Mourning a Glacier

by Glacier Report (AWOL)

Mourning names a methodology for engaging with the ever-changing states of time, landscape, and collective memory. Rather than signalling a fixed moment of loss, it marks a continuous practice of interpreting, and inhabiting transformation. This becomes a way to learn, for example from glaciers: a melting body whose shifting borders, sediments, and temporalities reflect layered forms of disappearance.

To mourn is neither to withdraw nor to idealise what is gone, but to acknowledge absence as an overwhelming presence, a force capable of reshaping the terrain and the political imagination. Through mourning, fiction becomes a tool for envisioning alternative realities and new forms of agency: it allows the disappearing body of the glacier to articulate itself beyond scientific measurement, beyond nationally established borders, and beyond extractive narratives of progress.

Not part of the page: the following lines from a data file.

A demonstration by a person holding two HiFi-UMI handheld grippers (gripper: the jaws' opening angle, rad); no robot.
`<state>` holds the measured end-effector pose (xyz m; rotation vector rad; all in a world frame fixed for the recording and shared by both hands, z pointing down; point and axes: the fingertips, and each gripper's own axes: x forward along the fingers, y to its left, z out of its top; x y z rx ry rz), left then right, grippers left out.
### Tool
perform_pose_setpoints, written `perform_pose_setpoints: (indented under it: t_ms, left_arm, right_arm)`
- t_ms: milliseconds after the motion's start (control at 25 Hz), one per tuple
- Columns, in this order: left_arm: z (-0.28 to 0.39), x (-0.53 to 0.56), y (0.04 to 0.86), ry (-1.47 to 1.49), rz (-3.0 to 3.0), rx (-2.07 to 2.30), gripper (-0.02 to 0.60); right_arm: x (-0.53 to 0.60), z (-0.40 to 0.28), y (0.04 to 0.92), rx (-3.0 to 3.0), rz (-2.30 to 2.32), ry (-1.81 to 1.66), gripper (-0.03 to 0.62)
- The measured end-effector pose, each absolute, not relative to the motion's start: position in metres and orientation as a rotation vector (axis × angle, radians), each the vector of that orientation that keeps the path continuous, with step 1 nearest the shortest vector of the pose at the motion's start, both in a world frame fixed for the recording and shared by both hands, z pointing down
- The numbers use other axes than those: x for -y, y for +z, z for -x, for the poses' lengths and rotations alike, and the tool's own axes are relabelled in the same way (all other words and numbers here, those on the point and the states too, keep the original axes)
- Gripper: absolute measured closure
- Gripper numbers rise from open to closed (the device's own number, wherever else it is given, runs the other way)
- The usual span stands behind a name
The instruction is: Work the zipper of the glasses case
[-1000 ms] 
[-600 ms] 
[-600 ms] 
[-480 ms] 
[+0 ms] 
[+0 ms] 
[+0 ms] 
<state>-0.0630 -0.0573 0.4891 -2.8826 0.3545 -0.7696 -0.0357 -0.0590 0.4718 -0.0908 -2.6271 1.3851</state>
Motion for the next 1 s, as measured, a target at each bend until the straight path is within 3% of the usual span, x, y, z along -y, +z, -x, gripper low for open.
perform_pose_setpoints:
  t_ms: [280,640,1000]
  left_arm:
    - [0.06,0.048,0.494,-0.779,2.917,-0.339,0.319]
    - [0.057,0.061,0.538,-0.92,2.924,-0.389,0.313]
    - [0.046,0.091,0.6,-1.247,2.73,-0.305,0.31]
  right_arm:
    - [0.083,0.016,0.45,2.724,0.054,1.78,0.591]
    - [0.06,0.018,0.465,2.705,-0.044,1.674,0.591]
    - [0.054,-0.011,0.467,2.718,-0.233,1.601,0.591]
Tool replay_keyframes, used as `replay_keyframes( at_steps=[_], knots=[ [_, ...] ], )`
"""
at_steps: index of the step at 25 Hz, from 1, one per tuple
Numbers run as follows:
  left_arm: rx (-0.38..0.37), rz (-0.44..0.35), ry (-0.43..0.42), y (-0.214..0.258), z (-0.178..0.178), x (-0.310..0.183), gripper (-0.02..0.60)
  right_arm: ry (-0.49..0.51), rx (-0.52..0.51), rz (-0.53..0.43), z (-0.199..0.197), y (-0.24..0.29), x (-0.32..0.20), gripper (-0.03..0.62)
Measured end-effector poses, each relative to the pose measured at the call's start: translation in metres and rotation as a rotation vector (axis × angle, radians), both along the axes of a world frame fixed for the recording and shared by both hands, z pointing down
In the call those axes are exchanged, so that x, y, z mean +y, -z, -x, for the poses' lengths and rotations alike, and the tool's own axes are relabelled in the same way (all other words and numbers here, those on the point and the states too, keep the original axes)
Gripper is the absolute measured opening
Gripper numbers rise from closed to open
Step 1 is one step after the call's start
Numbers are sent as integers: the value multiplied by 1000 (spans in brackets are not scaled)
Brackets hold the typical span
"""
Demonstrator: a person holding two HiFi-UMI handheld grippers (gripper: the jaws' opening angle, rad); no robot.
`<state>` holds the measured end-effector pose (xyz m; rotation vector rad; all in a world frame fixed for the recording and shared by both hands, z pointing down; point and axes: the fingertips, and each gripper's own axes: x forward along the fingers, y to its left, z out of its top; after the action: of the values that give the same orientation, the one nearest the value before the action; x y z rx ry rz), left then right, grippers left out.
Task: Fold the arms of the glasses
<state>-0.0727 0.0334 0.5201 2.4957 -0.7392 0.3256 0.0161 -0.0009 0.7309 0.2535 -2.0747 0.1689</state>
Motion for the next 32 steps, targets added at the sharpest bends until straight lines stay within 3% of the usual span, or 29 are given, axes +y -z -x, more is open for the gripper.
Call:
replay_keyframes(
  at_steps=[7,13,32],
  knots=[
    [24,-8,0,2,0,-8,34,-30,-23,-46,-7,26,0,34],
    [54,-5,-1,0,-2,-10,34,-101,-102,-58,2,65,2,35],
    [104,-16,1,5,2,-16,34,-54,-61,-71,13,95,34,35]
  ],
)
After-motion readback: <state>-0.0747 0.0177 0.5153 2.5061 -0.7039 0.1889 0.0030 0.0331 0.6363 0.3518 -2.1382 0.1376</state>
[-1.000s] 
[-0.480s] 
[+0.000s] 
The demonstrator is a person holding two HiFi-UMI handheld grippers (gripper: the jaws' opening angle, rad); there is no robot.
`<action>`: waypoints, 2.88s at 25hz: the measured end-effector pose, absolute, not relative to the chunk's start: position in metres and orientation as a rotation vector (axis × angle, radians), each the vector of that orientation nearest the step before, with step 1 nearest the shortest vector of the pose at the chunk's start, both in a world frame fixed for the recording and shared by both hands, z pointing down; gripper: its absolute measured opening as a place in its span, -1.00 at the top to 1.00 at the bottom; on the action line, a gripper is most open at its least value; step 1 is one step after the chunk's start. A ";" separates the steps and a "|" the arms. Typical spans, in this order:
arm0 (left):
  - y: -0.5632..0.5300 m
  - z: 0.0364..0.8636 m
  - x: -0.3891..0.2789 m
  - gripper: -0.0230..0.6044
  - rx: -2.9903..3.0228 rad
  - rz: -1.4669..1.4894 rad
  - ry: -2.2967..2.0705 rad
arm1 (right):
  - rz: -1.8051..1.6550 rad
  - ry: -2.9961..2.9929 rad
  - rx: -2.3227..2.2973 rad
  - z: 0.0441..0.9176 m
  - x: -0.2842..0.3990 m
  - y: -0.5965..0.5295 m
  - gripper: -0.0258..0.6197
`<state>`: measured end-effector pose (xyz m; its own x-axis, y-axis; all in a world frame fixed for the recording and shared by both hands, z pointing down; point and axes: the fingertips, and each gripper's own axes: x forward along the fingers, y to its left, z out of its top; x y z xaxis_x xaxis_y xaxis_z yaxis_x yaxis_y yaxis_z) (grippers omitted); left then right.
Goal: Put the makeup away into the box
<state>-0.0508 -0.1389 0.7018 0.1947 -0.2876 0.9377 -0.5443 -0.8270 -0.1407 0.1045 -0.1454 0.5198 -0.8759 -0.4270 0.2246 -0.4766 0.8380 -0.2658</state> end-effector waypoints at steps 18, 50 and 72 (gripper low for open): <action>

Practicing mourning means working against the paralysis often produced by scientific data and, instead, approaching climate transformation as a site of multispecies intimacy and shared vulnerability. It invites unlearning the idea of the glacier as static, remote, or solely geological, and understanding it instead as a dynamic agent of cultural, ecological, and political change. In this way, mourning opens space for imagining post-glacial futures collectively: futures that emerge not from denial or nostalgia, but from attentive coexistence with processes of loss that are already shaping our immediate world.